Task directions: Exactly and only the lines below from the one containing "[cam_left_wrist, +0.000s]" down to the one containing "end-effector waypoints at" are wanted, both included; please exclude every picture.

=== Section Start ===

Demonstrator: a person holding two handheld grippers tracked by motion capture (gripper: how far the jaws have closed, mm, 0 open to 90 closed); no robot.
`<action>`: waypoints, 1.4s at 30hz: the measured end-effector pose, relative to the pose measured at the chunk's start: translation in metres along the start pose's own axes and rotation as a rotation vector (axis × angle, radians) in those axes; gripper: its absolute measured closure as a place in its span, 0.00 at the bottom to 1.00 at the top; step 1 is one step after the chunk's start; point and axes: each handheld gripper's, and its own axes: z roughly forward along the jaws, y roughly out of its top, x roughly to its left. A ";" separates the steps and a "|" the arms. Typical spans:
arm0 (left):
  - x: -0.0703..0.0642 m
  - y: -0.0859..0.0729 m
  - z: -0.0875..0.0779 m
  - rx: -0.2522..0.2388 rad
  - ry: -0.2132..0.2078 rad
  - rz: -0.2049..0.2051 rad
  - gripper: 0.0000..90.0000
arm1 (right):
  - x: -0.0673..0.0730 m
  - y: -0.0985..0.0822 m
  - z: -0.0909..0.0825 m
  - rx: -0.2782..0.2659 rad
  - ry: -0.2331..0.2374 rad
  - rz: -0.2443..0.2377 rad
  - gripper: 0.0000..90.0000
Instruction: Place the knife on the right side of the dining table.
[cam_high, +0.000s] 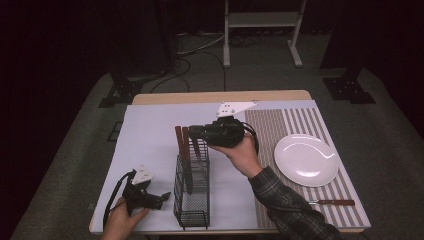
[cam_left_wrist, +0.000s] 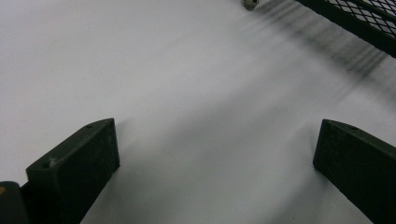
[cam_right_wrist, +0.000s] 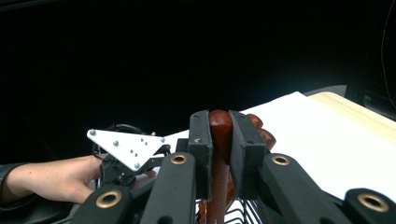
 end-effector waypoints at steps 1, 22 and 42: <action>0.000 0.000 0.000 0.000 0.000 0.000 0.00 | 0.000 0.000 0.000 -0.002 -0.001 -0.001 0.88; 0.000 0.000 0.000 0.002 -0.002 -0.002 0.00 | 0.002 0.029 -0.010 -0.085 -0.021 -0.031 0.88; 0.000 0.000 0.000 0.006 -0.003 0.002 0.00 | 0.007 0.066 -0.039 -0.166 -0.061 -0.081 0.88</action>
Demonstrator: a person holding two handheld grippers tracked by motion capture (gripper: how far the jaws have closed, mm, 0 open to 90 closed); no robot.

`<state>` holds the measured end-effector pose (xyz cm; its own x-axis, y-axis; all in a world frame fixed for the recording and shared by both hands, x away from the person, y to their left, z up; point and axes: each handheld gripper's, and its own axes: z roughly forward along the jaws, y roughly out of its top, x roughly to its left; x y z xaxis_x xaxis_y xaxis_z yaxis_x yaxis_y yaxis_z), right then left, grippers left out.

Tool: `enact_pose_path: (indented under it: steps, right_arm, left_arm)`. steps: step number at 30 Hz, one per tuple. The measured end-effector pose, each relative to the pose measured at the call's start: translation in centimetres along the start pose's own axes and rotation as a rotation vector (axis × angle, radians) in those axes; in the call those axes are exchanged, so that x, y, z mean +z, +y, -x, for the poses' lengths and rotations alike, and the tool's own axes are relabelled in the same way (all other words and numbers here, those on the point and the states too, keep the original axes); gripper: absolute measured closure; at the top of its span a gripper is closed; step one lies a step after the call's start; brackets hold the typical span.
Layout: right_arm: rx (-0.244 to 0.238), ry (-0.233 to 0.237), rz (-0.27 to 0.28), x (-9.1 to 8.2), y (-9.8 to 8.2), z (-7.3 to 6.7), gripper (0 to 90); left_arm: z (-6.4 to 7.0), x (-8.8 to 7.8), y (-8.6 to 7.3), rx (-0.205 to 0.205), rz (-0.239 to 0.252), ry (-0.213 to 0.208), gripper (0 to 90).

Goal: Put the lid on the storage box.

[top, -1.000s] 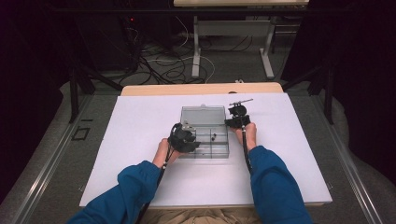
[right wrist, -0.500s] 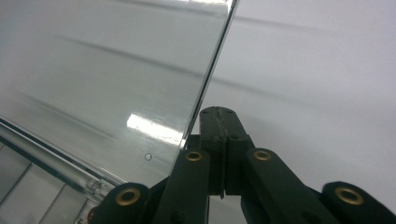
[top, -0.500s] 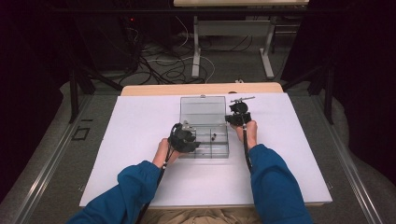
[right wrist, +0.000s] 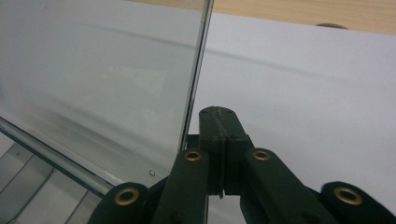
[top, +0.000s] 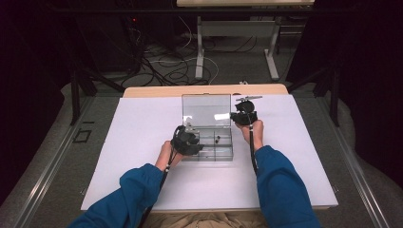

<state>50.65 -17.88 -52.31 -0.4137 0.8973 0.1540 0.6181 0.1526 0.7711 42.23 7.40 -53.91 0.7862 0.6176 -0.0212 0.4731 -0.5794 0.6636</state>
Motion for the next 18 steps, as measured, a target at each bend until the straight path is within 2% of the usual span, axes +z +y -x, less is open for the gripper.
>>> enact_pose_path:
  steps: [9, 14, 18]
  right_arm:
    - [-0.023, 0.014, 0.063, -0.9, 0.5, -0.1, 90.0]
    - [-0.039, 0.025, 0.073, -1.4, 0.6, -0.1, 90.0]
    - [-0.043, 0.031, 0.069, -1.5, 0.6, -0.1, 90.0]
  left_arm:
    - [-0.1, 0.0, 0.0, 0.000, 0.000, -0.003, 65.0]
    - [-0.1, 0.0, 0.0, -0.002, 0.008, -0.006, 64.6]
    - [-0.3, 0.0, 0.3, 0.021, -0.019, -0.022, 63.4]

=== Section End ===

Response to this exercise:
[cam_left_wrist, +0.000s] 
[cam_right_wrist, +0.000s] 
 end-effector waypoints at steps 1, 22 and 42: <action>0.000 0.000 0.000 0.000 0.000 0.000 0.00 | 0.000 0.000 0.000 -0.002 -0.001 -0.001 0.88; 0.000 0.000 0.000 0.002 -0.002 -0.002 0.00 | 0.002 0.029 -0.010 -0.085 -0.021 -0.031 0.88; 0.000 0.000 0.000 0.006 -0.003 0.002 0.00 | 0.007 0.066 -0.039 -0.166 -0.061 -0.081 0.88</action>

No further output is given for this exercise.